On Wed, Mar 18, 2015 at 4:27 PM, Peter Collingbourne <peter at pcc.me.uk>
wrote:

> Hi all,
>
> I wanted to start a thread to discuss ways to control the optimization
> level when using LTO. We have found that there are use cases for the LTO
> mechanism beyond whole-program optimization, in which full optimization
> is not always needed or desired. We started that discussion over in
>
> http://lists.cs.uiuc.edu/pipermail/llvm-commits/Week-of-Mon-20150316/266560.html
> and I thought I'd summarize the problem and possible solutions here:
>
> Problem
> -------
>
> As currently implemented, the control flow integrity checks in Clang rely
> on
> a so-called bit set lowering pass to implement its checks efficiently. The
> current implementation of the bit set lowering pass requires whole-program
> visibility.

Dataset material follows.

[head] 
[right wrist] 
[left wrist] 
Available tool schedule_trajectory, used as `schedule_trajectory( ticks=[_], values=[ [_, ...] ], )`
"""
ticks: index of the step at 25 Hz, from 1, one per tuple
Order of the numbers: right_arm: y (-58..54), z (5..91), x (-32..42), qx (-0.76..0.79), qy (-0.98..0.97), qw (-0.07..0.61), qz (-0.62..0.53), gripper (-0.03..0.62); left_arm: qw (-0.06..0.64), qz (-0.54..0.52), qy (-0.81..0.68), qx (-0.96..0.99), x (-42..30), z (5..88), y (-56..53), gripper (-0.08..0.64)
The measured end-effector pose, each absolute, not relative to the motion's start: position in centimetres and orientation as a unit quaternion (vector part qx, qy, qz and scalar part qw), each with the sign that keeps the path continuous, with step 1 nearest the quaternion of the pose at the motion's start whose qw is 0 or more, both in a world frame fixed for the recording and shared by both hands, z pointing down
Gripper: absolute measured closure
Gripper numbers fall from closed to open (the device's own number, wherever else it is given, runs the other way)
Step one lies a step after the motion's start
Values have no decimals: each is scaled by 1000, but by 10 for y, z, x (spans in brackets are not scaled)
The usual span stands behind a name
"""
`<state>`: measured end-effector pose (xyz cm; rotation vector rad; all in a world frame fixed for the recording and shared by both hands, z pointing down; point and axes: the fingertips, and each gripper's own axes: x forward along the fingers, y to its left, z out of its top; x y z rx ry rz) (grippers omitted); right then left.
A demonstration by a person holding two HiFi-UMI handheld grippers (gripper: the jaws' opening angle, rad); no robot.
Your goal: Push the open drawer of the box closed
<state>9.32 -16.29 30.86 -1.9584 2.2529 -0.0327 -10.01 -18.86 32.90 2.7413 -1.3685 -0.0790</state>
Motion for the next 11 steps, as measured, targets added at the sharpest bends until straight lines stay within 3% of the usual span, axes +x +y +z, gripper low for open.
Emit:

The full details of why are described in the design document
> at:
> http://clang.llvm.org/docs/ControlFlowIntegrityDesign.html
>
> We currently achieve whole-program visibility using LTO. The trouble with
> LTO
> is that it comes with a significant compile time cost -- on large programs
> such as Chrome, compiling with link-time optimization can be over 7x slower
> (over 3 hours has been measured) than compiling without.
>
> So I would like there to be a way for users to choose whether to apply
> optimizations, and how much optimization to apply.
>
> Achieving this requires a design for how users should specify the level of
> optimization to apply, as well as a design for changes to the clang driver
> and the various LTO plugins so that the plugin knows whether optimizations
> are required.
>
> Solutions
> ---------
>
> 1) Controlled at compile time
>
> Strawman proposal for command line syntax:
>
> -flto-level=X means optimize at level X. At link time, the LTO plugin will
> take the maximum of all -flto-level flags and optimize at that level.
>
> -flto-level is inferred from other flags if not specified:
>
> -flto implies -flto-level=2.
> If -flto not specified, -O >= 1 implies -flto-level=1.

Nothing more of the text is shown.